In short, web scraping enables the users of this technology to get or cross-check information in order to draw valuable insights. When the data collection process goes smoothly and fast, people and businesses can then focus on the other part of the data lifecycle – analysing it and getting value from it. The value comes in many different forms, the most obvious being better business decisions. However, not only businesses benefit from web scraping.
“The majority of regular consumers are oblivious to the fact how much convenience web scraping technology brings to them daily.”
Starting from web scraping powered search engines that bring results within seconds, to travel fare aggregators that make vacation planning so much easier, to price comparison websites that help make the most cost-effective decision. Furthermore, web scraping makes academic research more efficient, it allows making incredible discoveries for investigative journalists, scientists, and public institutions. It is a powerful tool.
How do businesses use web scraping?
A typical customer of Oxylabs is a large international company that requires large amounts of public data for their business operations, for example trivago.

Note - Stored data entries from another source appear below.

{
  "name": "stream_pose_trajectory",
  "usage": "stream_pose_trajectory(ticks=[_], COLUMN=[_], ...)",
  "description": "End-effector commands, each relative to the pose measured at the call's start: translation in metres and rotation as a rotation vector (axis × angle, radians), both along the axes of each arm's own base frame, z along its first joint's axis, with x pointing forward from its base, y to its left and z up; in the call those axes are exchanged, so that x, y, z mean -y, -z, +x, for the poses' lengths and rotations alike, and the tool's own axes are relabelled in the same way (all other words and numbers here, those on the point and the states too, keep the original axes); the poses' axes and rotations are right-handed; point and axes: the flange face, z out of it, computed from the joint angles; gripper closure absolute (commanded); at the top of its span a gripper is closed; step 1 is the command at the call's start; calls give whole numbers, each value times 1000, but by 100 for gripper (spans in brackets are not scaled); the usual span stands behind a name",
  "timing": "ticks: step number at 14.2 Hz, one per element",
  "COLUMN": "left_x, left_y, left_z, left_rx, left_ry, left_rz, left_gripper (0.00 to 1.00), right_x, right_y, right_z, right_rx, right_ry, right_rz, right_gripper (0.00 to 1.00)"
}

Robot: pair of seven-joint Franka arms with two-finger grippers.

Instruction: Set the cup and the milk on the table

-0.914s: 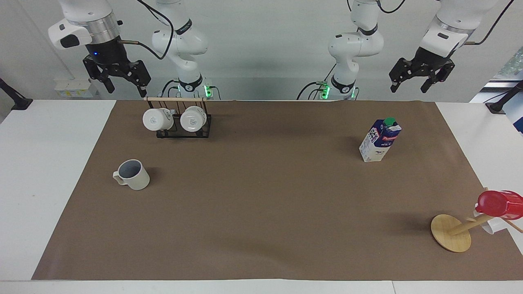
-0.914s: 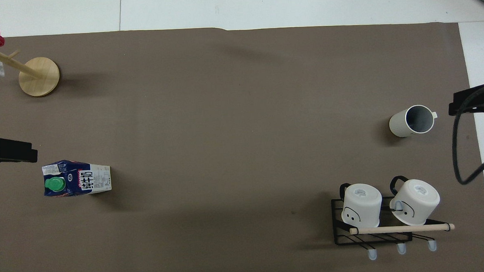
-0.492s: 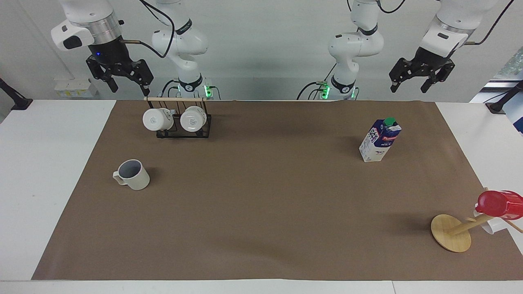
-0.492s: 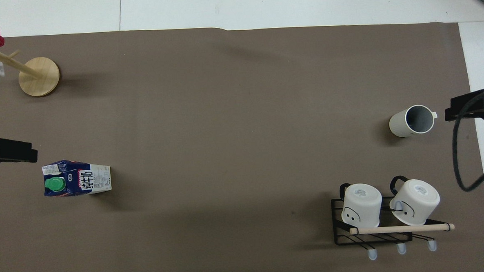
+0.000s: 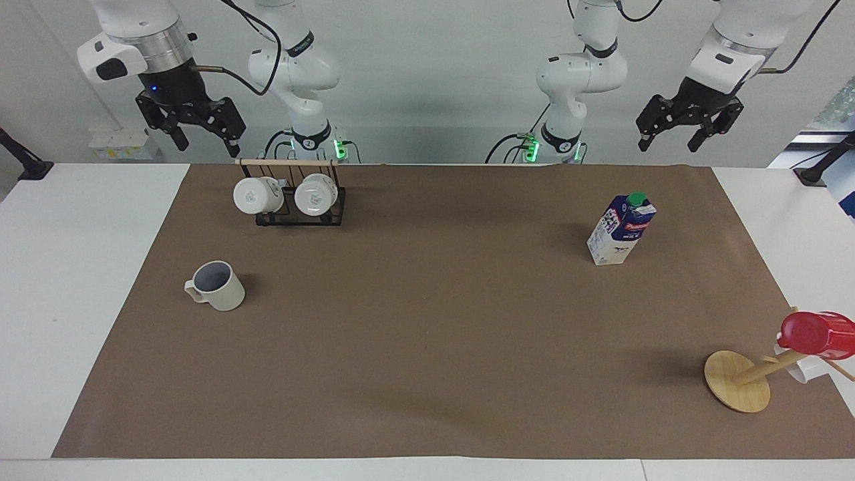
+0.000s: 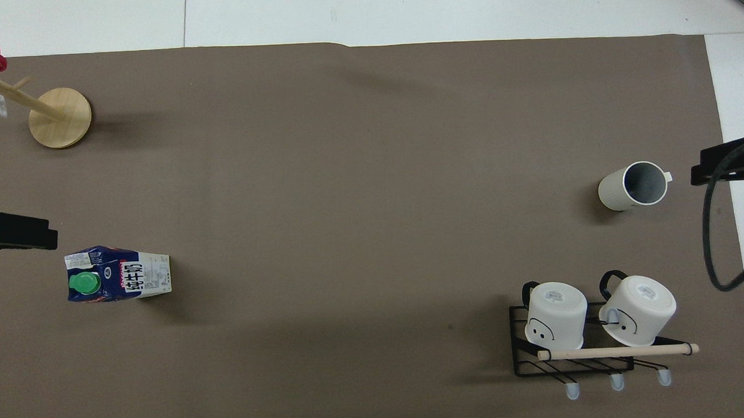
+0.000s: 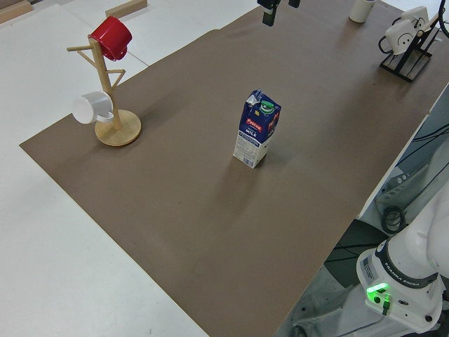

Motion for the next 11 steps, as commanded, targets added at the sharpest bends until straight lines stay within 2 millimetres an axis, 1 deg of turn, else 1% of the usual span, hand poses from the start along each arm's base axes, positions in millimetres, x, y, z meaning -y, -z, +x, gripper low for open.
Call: stream_pose_trajectory(ticks=[1, 9, 11], left_x=[-2, -3, -2], left_y=[-5, -5, -6], left_z=[-3, -3, -4], left_rx=[1, 1, 3], left_ry=[-10, -11, -8], left_rz=[-6, -6, -6], left_gripper=[0, 0, 0], right_x=[3, 4, 11], right_y=[-4, -4, -3], right_z=[-6, -6, -6], right_rx=[-4, -4, -6], right_ry=[-11, -12, 2], right_rz=[20, 18, 19], right_gripper=[0, 0, 0])
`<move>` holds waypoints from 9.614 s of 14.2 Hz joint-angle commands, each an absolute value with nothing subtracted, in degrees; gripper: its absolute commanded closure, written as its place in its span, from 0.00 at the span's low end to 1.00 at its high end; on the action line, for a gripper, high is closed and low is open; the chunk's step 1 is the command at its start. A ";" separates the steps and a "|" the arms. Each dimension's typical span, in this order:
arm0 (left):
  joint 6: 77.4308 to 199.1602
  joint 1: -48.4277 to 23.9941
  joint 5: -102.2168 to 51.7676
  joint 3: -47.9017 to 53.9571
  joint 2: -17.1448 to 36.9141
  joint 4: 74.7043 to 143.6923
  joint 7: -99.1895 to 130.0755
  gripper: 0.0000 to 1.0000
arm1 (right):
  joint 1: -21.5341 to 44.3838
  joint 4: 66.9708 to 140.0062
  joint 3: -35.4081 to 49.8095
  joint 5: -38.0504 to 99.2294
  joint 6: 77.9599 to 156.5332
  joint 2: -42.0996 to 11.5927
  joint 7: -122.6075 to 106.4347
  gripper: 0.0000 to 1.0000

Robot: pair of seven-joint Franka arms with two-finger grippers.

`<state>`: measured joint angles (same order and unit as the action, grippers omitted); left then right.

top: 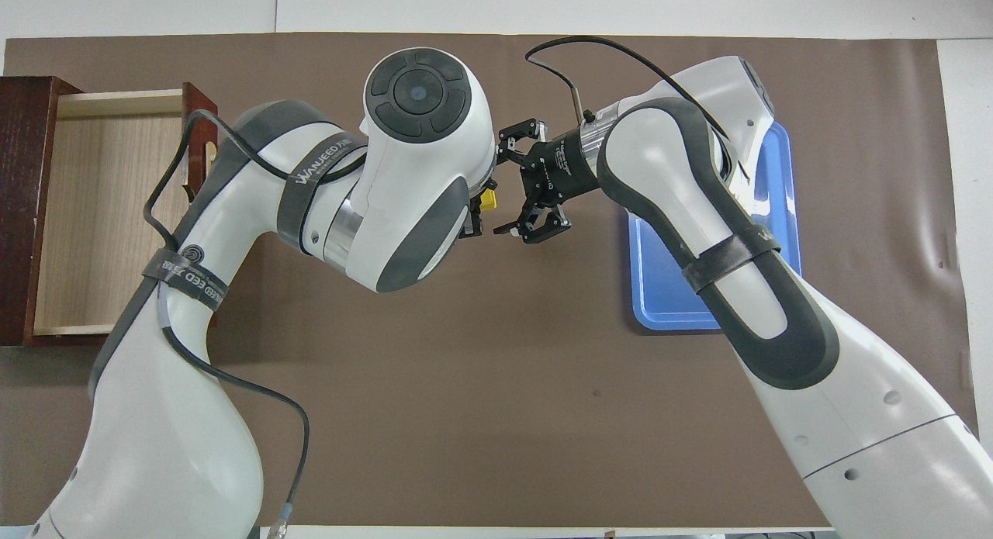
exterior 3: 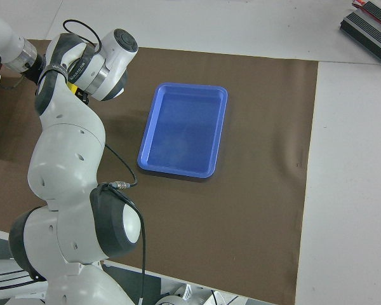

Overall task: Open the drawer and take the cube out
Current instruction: 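Grasp the yellow cube with the right gripper from the left gripper, then carry the cube over the tray with the right gripper while the left gripper withdraws, then lower the cube into the tray while the left gripper pushes the drawer shut, then open the right gripper to release the yellow cube in the tray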

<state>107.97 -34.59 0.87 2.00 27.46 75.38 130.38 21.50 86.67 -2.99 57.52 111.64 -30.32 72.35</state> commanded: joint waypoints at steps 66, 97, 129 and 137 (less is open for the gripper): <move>106.08 -8.35 2.29 0.70 13.28 96.67 99.41 0.00 | -3.94 98.43 -3.51 54.68 99.23 -25.75 48.62 1.00; 111.71 4.48 10.80 0.62 12.48 99.41 84.02 0.00 | -6.68 103.36 -6.68 48.96 106.51 -29.62 41.13 1.00; 109.43 4.84 18.46 0.61 11.95 99.76 88.86 0.00 | -4.84 97.83 -6.77 44.74 101.70 -28.74 50.96 0.00; 100.73 3.16 16.01 2.11 7.66 95.18 79.13 0.00 | 1.13 95.89 -6.68 29.12 99.93 -16.63 51.95 0.00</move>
<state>103.12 3.82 16.91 2.16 10.22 94.66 83.97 -1.33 94.95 -6.65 34.88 100.06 -21.82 50.73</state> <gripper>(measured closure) 0.000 0.000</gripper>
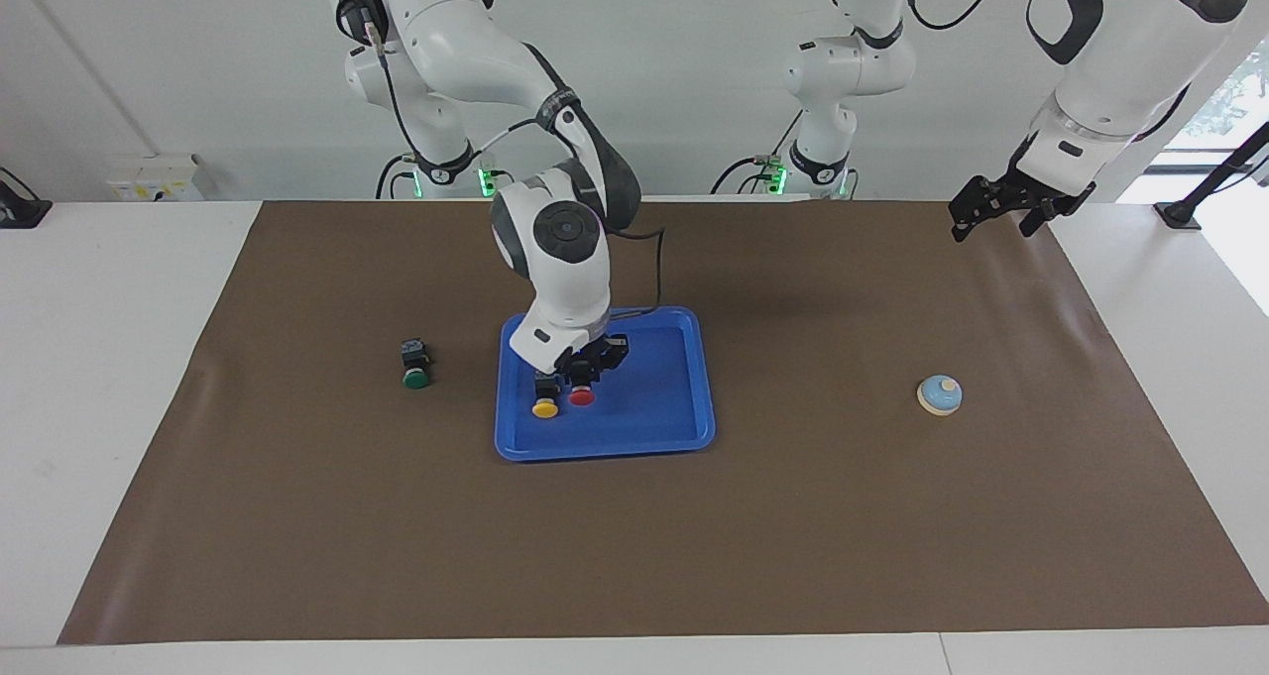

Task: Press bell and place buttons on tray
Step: 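Carry the red button into the tray beside the yellow one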

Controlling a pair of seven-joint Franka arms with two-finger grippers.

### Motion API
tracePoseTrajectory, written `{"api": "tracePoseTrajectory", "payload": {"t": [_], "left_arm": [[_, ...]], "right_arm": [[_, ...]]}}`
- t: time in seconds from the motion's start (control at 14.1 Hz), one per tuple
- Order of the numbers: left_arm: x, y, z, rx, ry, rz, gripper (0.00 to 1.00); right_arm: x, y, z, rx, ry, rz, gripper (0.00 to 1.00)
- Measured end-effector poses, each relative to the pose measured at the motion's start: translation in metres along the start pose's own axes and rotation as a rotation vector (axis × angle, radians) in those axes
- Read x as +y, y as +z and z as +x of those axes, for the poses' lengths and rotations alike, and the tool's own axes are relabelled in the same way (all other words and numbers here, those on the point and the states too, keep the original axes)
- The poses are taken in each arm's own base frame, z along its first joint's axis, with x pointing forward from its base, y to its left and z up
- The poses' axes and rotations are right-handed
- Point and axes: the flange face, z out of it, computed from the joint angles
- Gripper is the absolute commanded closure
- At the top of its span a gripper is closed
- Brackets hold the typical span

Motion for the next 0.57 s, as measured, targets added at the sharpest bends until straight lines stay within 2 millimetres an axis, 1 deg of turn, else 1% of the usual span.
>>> {"api": "tracePoseTrajectory", "payload": {"t": [0.07,0.21,0.43,0.5,0.57], "left_arm": [[0.0,0.0,0.0,0.0,0.0,0.0,0.0],[0.0,0.0,0.0,0.0,0.0,0.0,0.0],[0.0,0.0,0.0,0.0,0.0,0.0,0.0],[0.0,0.0,0.0,0.0,0.0,0.0,0.0],[0.0,0.0,0.0,0.0,0.0,0.0,0.0]], "right_arm": [[-0.003,0.003,0.002,0.017,0.001,0.008,1.0],[-0.003,0.012,0.006,0.034,0.006,0.015,1.0],[-0.004,0.028,0.003,0.019,0.034,0.022,1.0],[-0.005,0.035,0.001,0.018,0.048,0.028,0.79],[-0.005,0.042,-0.003,0.012,0.055,0.029,0.01]]}}
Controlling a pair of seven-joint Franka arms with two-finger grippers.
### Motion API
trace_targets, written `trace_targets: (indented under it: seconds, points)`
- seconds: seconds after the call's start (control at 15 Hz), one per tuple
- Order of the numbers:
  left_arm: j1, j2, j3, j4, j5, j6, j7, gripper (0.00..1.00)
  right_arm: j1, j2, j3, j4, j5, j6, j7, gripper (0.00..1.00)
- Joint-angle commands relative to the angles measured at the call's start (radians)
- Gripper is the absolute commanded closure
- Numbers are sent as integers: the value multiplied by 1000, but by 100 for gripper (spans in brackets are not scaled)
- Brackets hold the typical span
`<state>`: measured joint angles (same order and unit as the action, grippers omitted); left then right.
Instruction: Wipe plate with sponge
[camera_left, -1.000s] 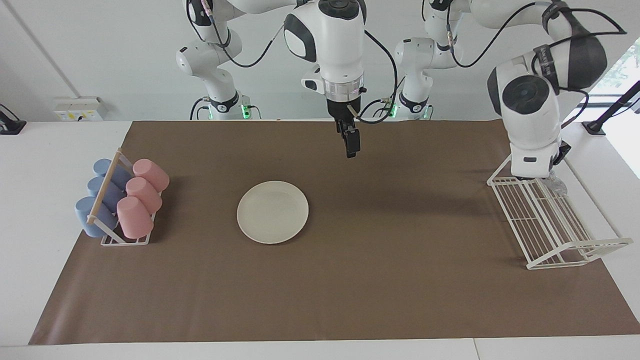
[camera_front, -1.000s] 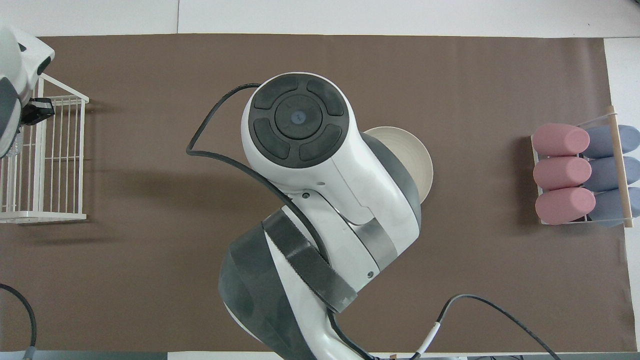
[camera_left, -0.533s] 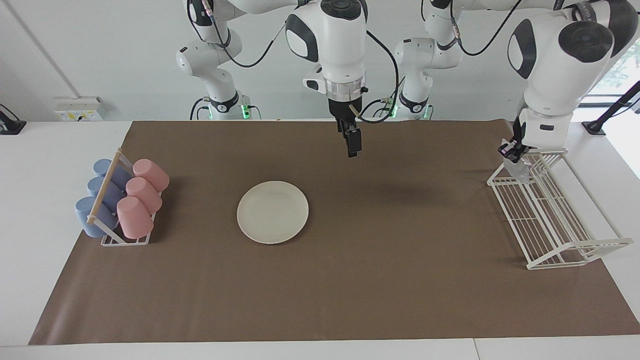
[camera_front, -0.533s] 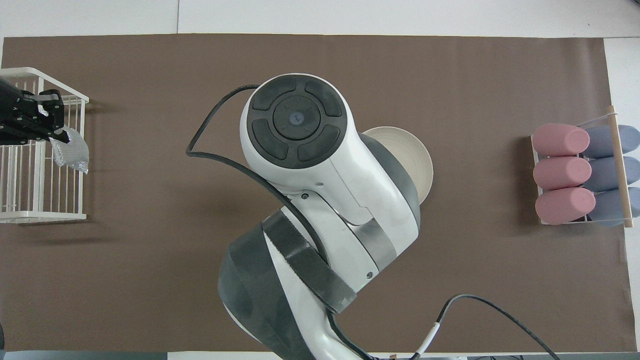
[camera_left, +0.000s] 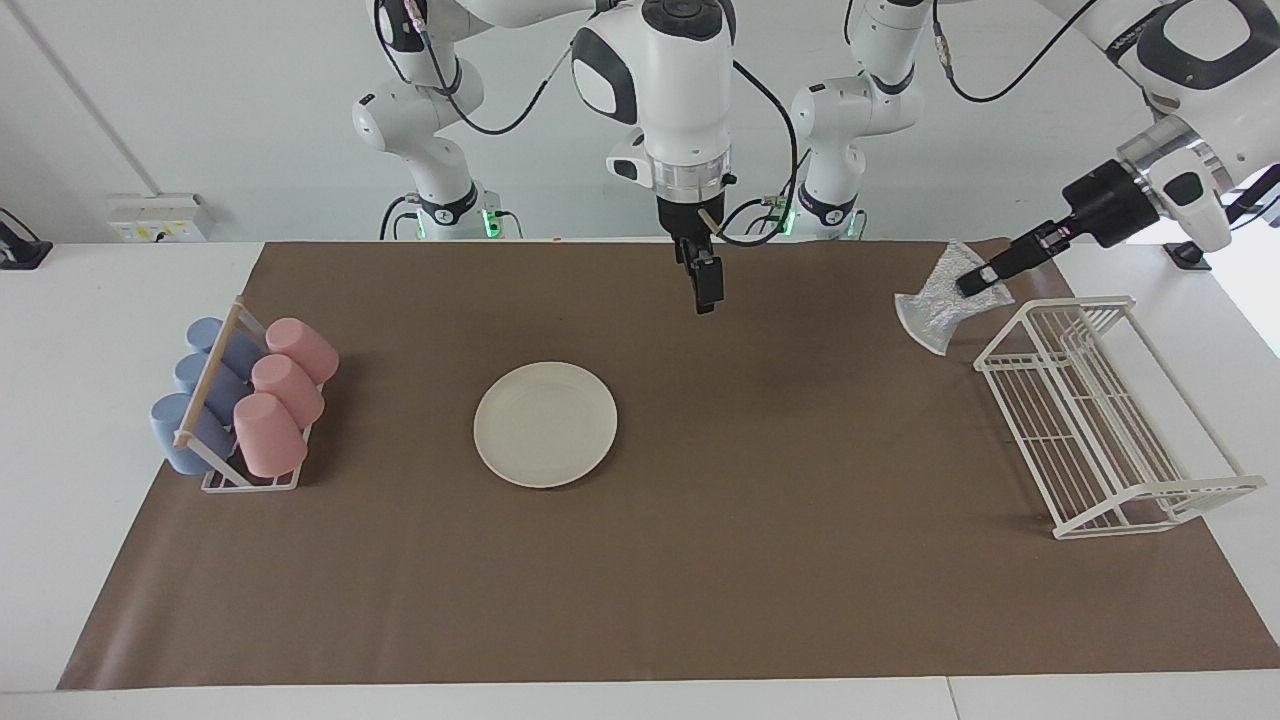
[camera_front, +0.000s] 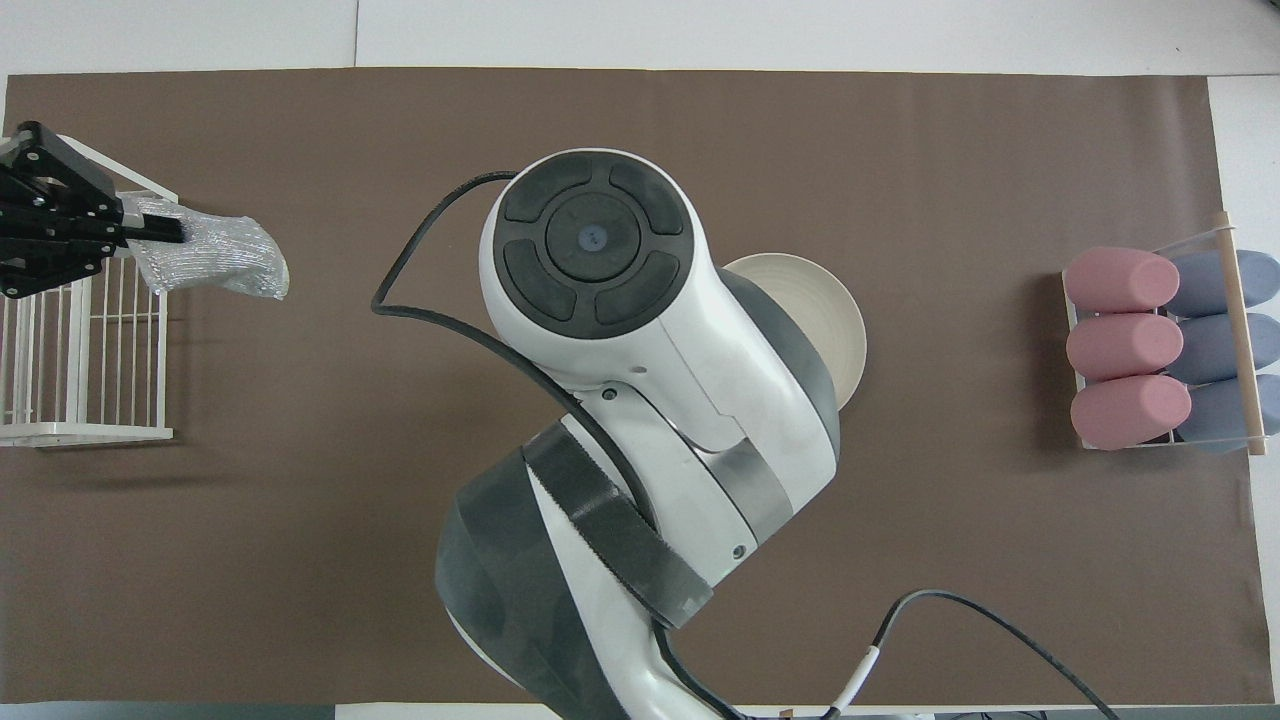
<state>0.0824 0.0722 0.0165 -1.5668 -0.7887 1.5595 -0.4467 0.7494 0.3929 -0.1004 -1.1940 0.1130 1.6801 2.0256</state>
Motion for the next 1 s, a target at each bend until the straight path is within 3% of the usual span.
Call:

The type and scope is up to the company itself, as new ways to include external data in their operations constantly emerge.
The ecommerce industry is one of the most heavy users of web scraping. For them, the technology is crucial to understand the trends and consumer behaviour (for example when some product categories become a hit almost in one day). Ecommerce companies collect data for market research, they conduct competitor analysis, try to understand customer sentiment or predict which products will be the most popular.
Financial companies use web scraping tools to quantify and evaluate companies as well as discover new companies. They also rely on the technology for due diligence and risk management.
SEO companies depend on web scraping for keyword research. Marketing executives use web scraping to detect ad fraud.
Meanwhile for some companies, web scraping provides an entire foundation of their business – for example travel fare aggregators or price comparison websites are based on this technology.